Required action
Each time a line of the listing holds "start", copy that line.

Data provided
------------------------------------------------------------
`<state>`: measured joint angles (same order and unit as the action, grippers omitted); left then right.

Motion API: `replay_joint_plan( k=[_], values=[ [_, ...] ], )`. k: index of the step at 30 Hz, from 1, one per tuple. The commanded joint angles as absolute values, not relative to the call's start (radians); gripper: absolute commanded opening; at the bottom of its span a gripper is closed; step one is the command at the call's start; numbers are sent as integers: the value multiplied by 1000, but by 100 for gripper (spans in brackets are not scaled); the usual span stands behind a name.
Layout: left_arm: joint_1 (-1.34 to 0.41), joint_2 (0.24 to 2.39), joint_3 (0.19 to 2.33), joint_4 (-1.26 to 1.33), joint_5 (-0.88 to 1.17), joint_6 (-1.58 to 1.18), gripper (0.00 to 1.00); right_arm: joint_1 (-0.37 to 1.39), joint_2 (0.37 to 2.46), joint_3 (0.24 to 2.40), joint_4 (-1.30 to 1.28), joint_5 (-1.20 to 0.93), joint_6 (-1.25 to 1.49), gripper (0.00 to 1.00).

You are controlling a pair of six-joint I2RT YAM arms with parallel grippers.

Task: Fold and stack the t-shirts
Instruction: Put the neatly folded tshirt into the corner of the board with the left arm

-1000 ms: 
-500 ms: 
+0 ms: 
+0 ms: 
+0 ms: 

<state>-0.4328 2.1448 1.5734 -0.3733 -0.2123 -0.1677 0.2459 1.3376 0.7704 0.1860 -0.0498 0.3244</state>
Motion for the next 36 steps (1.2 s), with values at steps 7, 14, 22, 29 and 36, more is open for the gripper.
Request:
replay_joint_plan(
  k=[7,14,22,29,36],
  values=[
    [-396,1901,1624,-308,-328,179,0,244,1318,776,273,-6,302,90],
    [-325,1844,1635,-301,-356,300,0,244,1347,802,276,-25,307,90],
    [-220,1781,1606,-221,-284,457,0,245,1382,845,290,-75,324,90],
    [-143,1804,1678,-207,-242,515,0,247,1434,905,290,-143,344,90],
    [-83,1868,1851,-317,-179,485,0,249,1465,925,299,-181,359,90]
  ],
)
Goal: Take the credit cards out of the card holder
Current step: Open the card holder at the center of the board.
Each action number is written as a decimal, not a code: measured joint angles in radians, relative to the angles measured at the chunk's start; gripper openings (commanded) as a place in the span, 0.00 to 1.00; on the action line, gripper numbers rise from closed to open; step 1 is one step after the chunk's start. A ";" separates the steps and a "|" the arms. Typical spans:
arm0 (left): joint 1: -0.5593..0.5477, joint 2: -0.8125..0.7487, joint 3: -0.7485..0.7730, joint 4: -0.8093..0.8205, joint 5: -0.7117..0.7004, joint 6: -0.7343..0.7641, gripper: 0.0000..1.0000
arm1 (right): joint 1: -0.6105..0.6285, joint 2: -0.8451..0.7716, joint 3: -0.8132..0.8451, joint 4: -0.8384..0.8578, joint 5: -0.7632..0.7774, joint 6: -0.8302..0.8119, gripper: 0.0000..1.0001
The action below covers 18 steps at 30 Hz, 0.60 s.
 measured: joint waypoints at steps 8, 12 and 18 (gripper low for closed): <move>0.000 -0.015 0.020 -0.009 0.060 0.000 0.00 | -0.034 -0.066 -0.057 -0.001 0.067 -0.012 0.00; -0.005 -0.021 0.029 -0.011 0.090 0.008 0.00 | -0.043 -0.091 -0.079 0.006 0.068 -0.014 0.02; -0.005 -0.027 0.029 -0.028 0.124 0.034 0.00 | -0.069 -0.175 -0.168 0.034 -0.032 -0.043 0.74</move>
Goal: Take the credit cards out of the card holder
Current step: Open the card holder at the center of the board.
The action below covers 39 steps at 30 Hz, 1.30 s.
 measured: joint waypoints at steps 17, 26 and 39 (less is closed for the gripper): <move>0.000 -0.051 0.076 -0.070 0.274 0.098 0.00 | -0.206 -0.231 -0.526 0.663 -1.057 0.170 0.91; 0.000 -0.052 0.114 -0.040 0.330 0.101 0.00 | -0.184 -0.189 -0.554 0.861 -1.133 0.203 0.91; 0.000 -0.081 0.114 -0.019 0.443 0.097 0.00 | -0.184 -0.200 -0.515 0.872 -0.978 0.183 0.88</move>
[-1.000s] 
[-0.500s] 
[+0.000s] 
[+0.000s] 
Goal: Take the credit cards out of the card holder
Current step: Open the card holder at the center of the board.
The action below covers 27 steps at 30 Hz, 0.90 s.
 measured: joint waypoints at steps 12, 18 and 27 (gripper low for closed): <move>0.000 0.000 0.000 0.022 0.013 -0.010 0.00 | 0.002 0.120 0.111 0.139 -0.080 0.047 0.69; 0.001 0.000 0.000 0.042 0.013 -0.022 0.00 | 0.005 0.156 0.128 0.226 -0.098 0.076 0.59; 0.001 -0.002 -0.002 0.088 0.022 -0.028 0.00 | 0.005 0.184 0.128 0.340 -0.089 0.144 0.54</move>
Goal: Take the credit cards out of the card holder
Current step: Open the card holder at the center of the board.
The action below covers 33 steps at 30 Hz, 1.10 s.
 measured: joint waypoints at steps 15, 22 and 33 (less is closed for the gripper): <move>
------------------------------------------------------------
Task answer
Motion API: `replay_joint_plan( k=[_], values=[ [_, ...] ], )`. k: index of the step at 30 Hz, from 1, one per tuple. The commanded joint angles as absolute values, not relative to the call's start (radians); gripper: absolute commanded opening; at the bottom of its span a gripper is closed; step one is the command at the call's start; numbers are sent as integers: the value multiplied by 1000, but by 100 for gripper (spans in brackets are not scaled); the usual span stands behind a name.
Each action number is written as a decimal, not a code: measured joint angles in radians, relative to the angles measured at the chunk's start; gripper openings (commanded) as a place in the span, 0.00 to 1.00; on the action line, gripper numbers rise from closed to open; step 1 is one step after the chunk's start. A ";" separates the steps and a "|" the arms. Typical spans:

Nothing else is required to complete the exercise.